# Work task
Only one portion of the data is to be written out: from the line bearing "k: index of" through the line bearing "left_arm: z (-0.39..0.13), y". Write it exactly as it appears.

┄┄┄┄┄┄

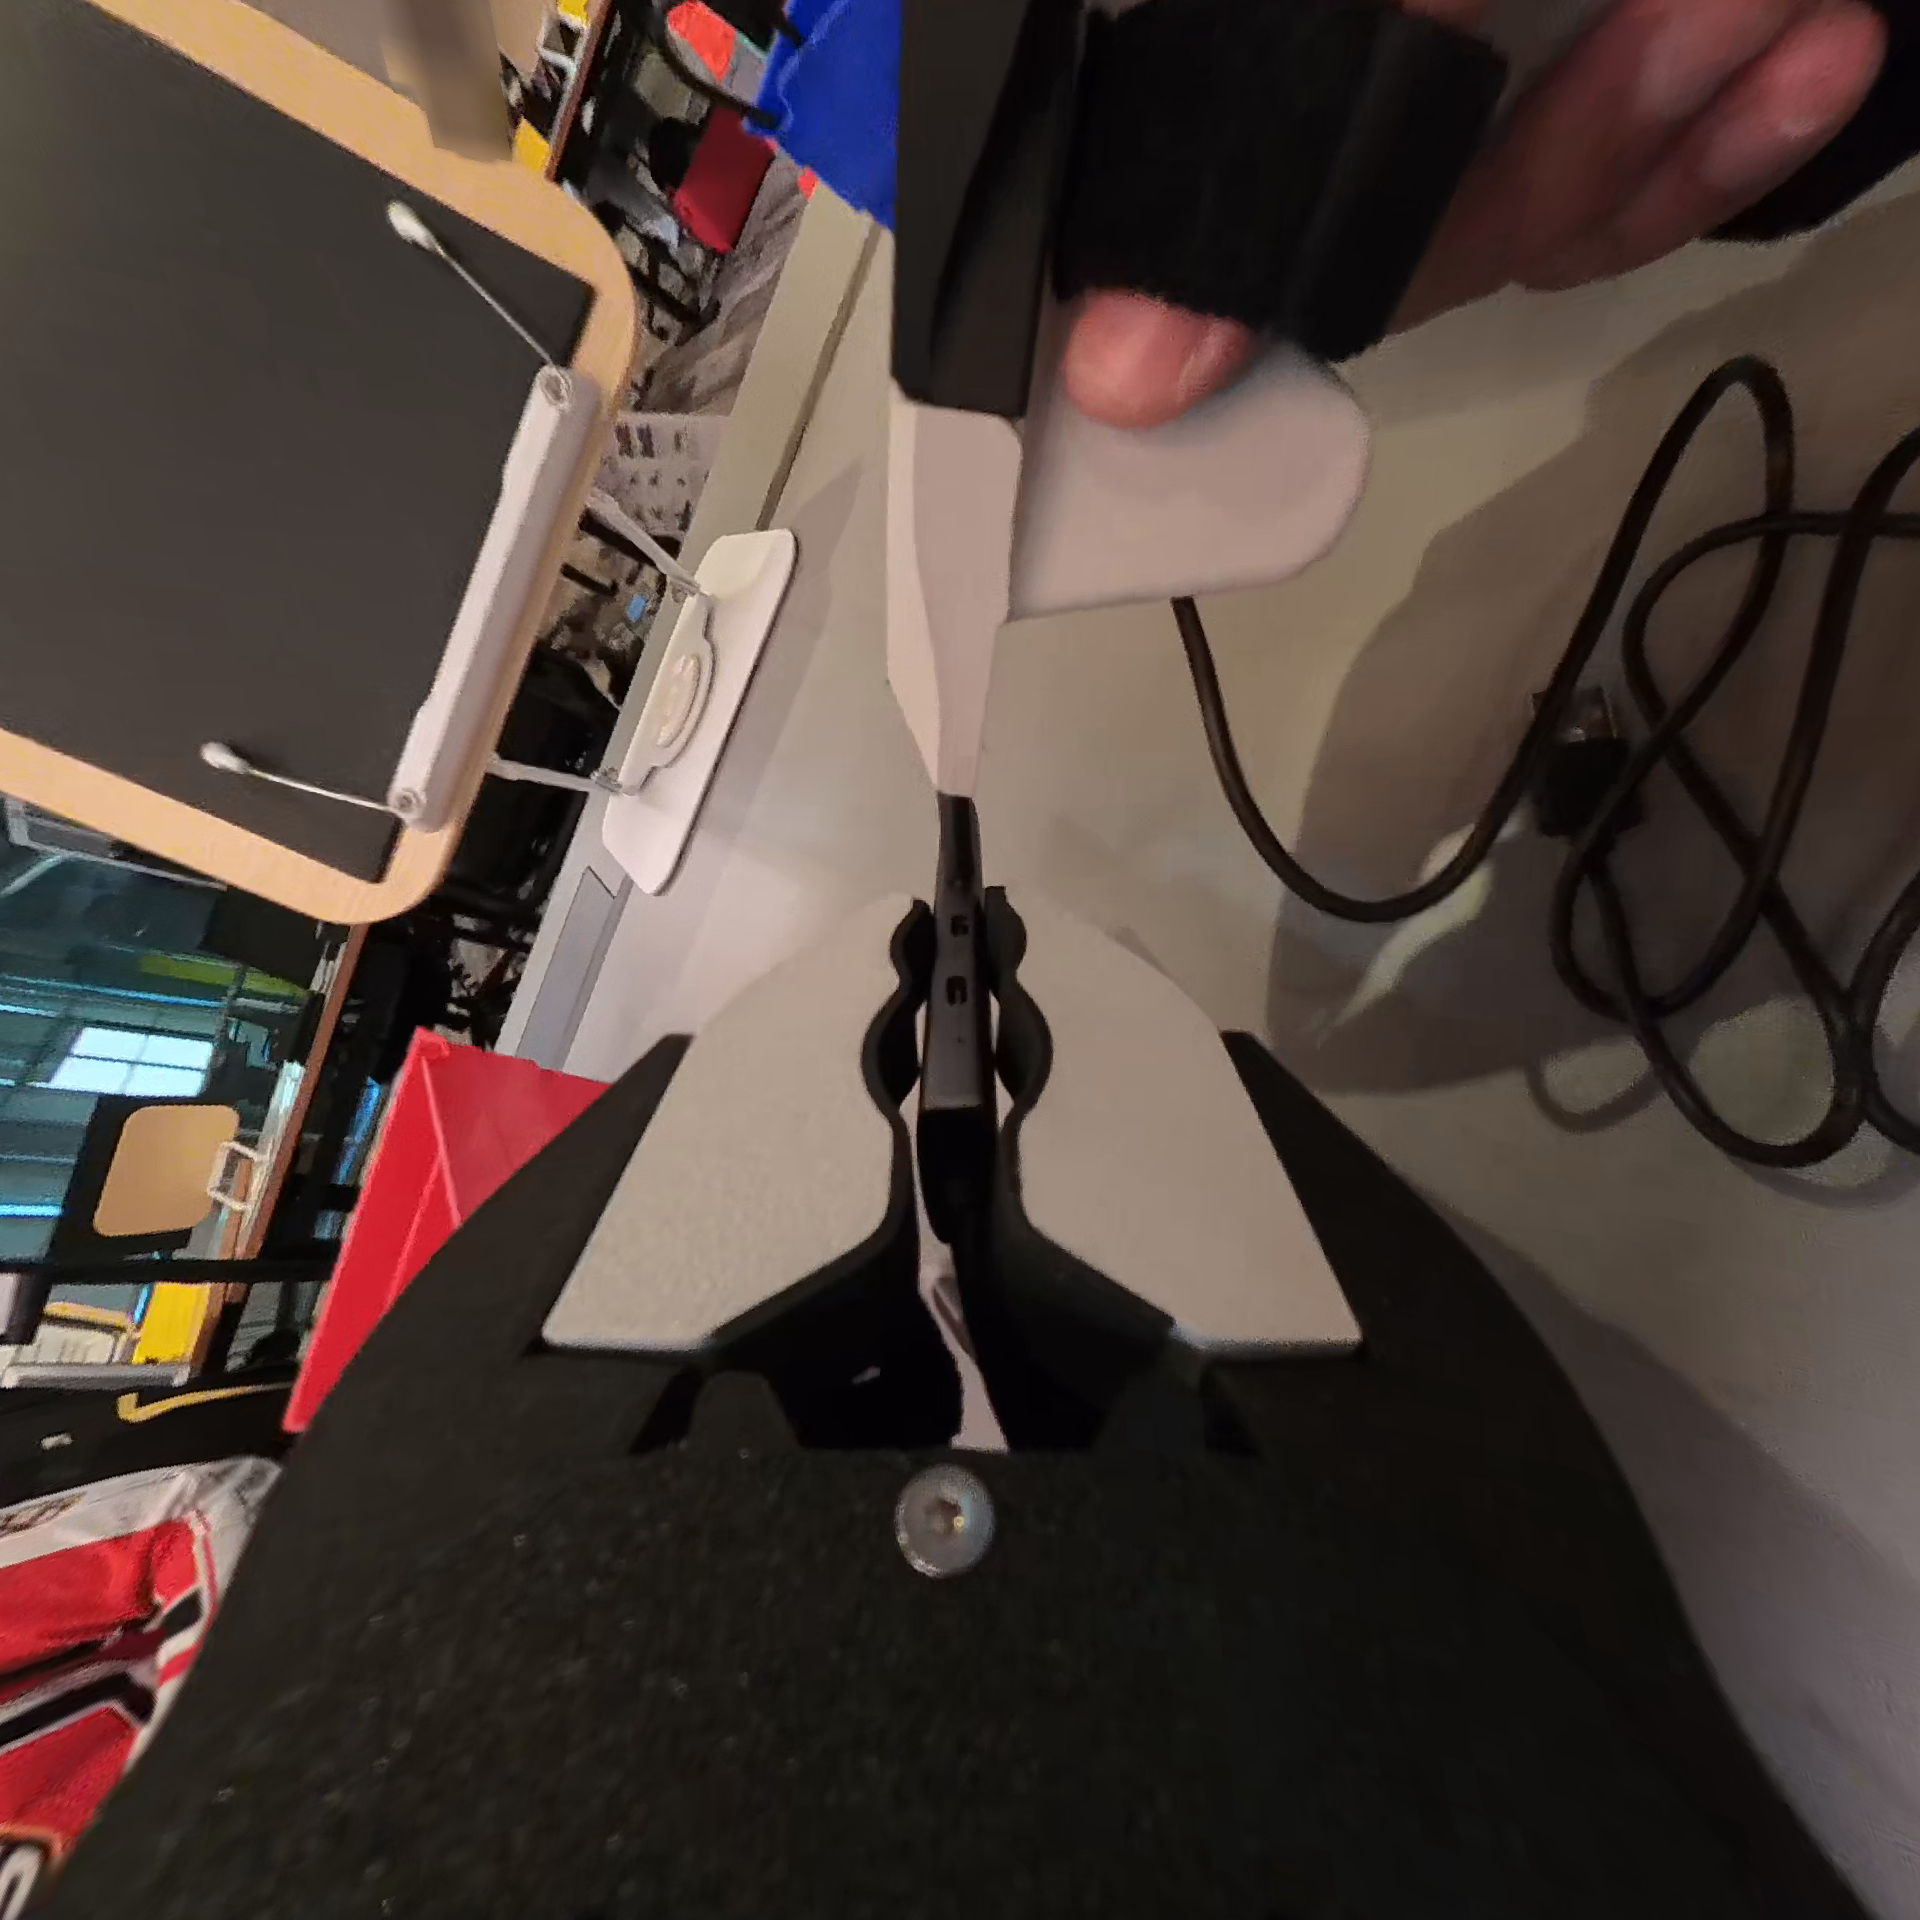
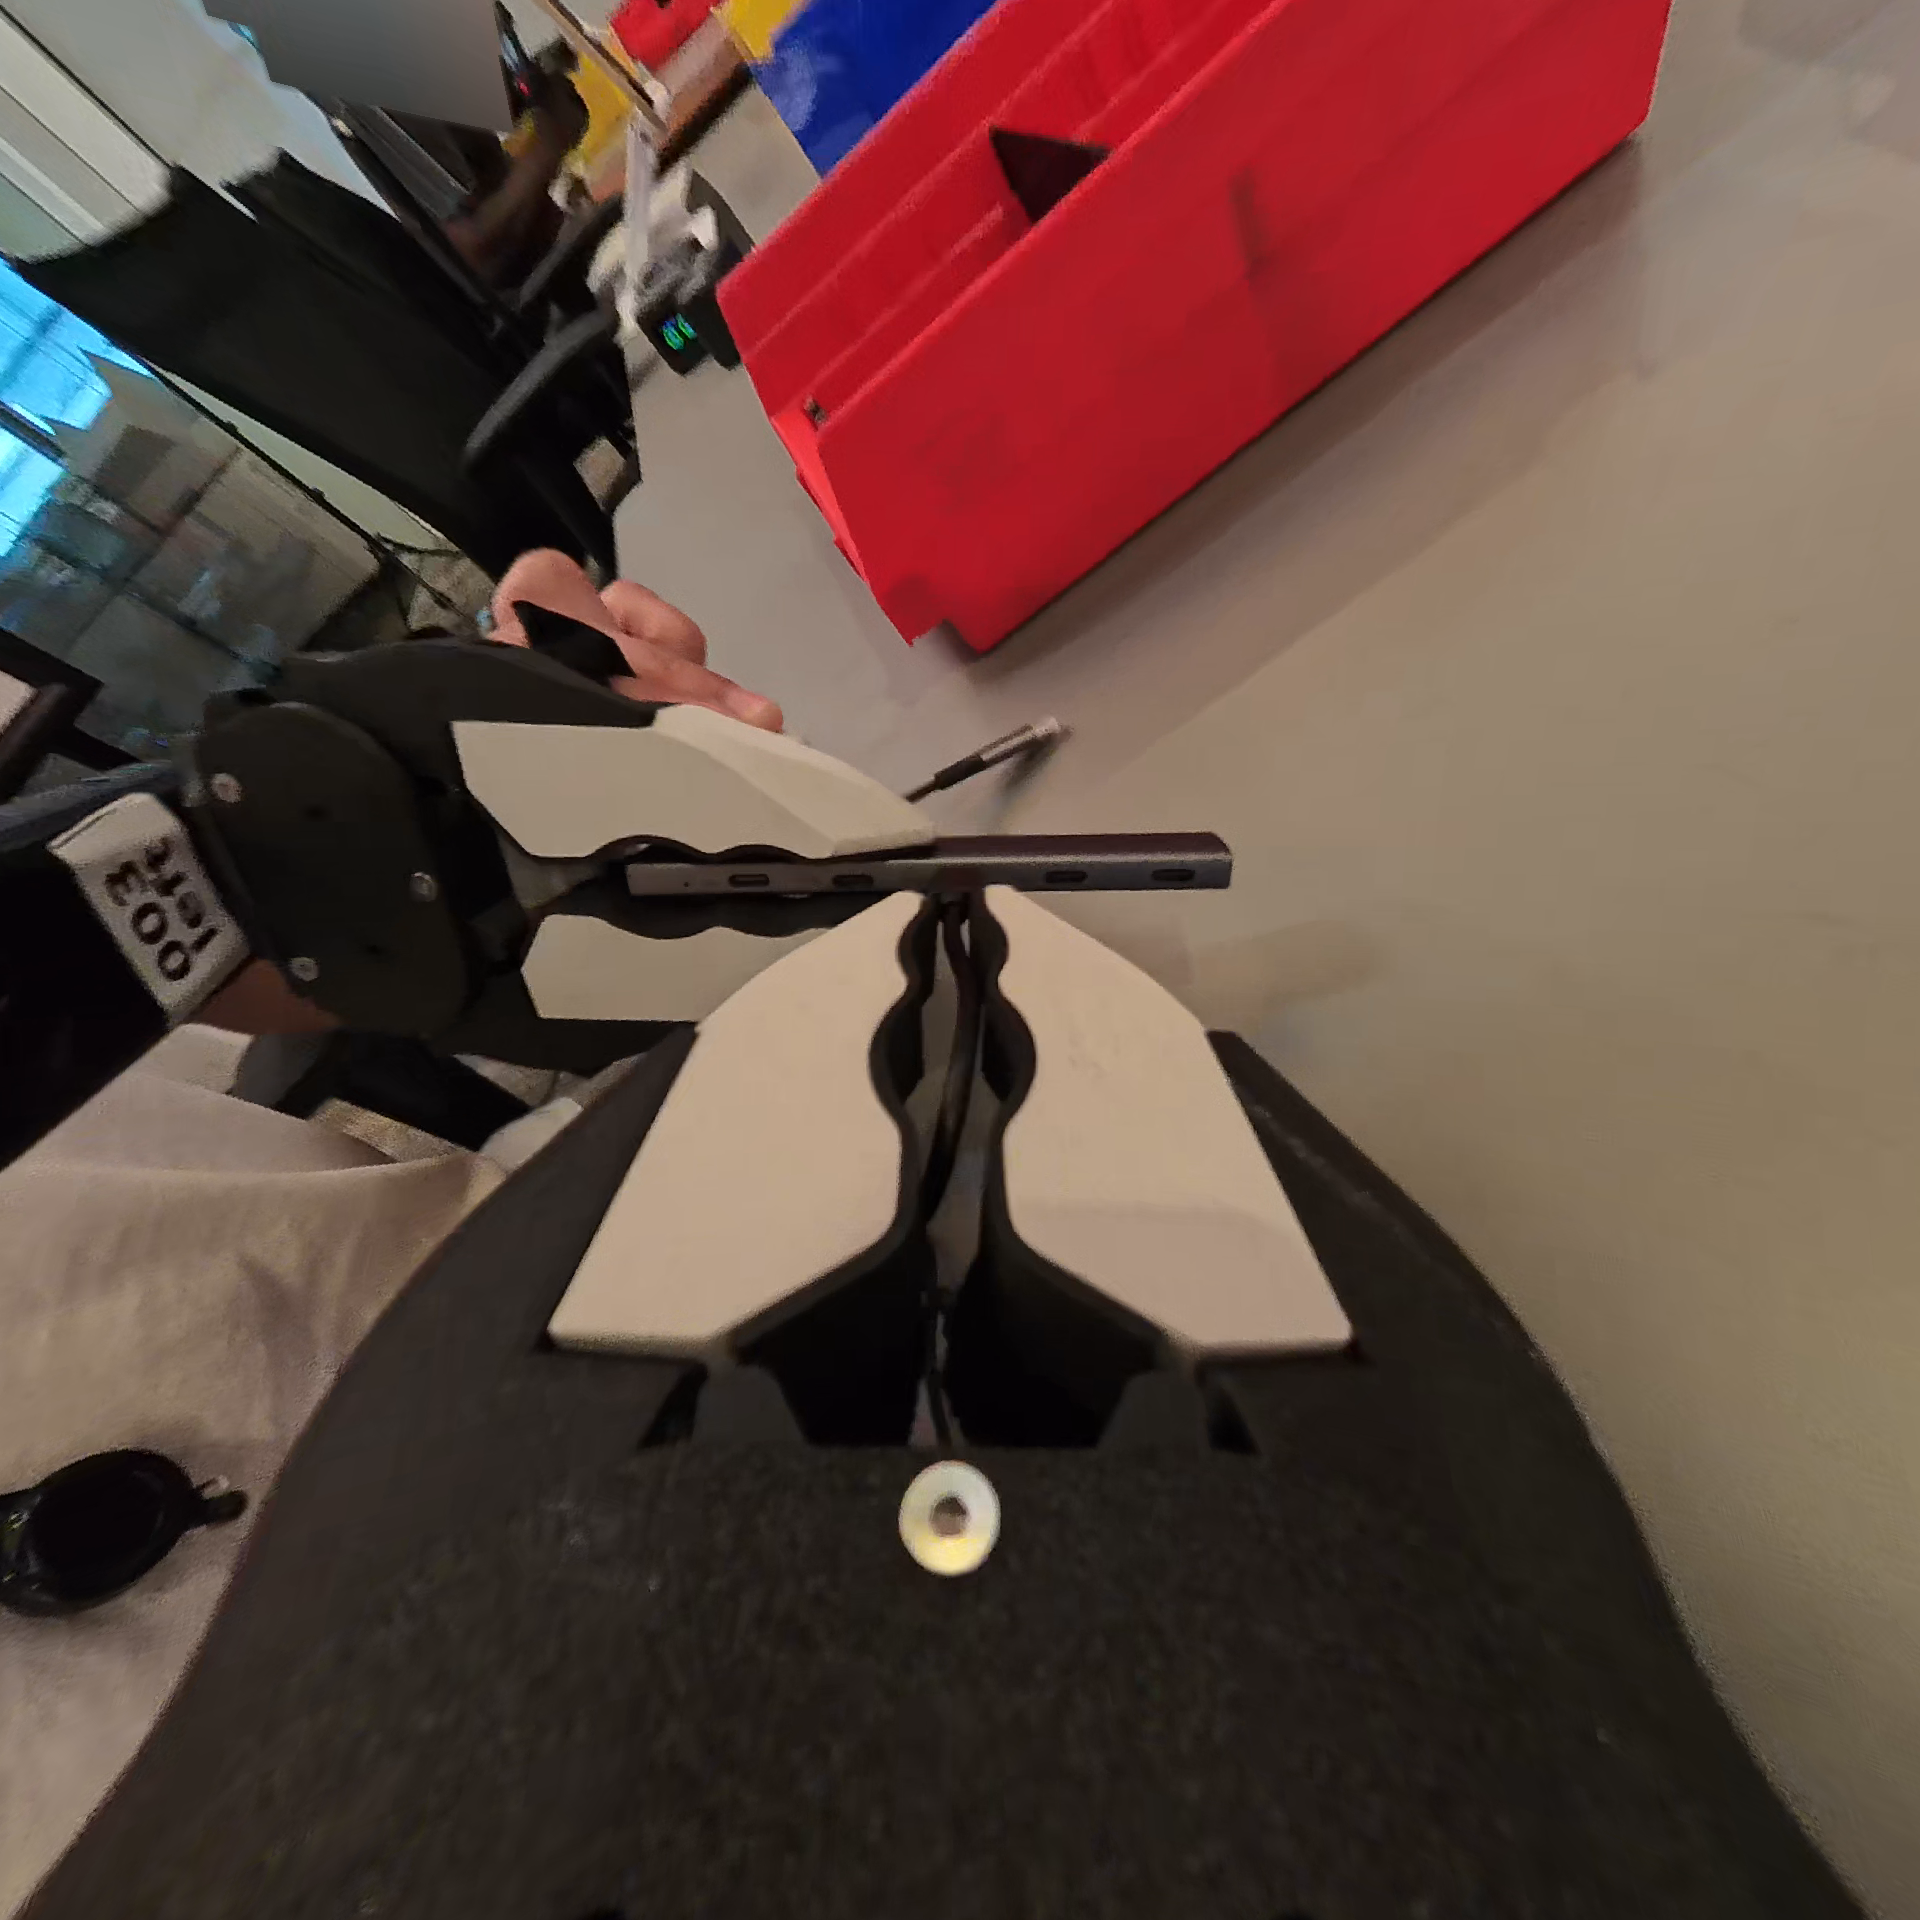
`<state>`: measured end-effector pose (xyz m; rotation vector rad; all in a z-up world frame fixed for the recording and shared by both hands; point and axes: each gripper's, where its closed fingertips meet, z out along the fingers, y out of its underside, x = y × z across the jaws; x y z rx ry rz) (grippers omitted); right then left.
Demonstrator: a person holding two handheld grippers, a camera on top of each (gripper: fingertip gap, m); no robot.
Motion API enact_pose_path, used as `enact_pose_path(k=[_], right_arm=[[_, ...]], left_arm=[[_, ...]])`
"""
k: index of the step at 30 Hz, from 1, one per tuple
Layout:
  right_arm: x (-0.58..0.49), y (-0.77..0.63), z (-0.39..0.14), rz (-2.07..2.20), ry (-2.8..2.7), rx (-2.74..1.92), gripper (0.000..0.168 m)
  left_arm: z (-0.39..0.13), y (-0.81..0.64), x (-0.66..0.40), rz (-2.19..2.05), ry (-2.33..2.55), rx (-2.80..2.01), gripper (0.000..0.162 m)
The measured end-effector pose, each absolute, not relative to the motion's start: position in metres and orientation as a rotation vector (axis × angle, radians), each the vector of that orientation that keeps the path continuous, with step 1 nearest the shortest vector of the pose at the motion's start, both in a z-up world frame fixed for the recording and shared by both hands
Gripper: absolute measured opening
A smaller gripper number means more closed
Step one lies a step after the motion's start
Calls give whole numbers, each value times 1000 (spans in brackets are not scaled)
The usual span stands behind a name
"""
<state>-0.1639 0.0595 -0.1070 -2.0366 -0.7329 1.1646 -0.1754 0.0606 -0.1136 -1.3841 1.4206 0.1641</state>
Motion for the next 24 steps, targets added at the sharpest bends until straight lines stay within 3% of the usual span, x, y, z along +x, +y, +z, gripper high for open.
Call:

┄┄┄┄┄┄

# Result for this task
k: index of the step at 30 Hz, from 1, one per tuple
Layout:
  right_arm: x (-0.58..0.49), y (-0.77..0.63), z (-0.39..0.14), rz (-2.07..2.20), ry (-2.8..2.7), rx (-2.74..1.92), gripper (0.000..0.168 m)
  left_arm: z (-0.39..0.13), y (-0.81..0.64), x (-0.66..0.40), rz (-2.19..2.05), ry (-2.33..2.55), rx (-2.80..2.01), gripper (0.000..0.162 m)

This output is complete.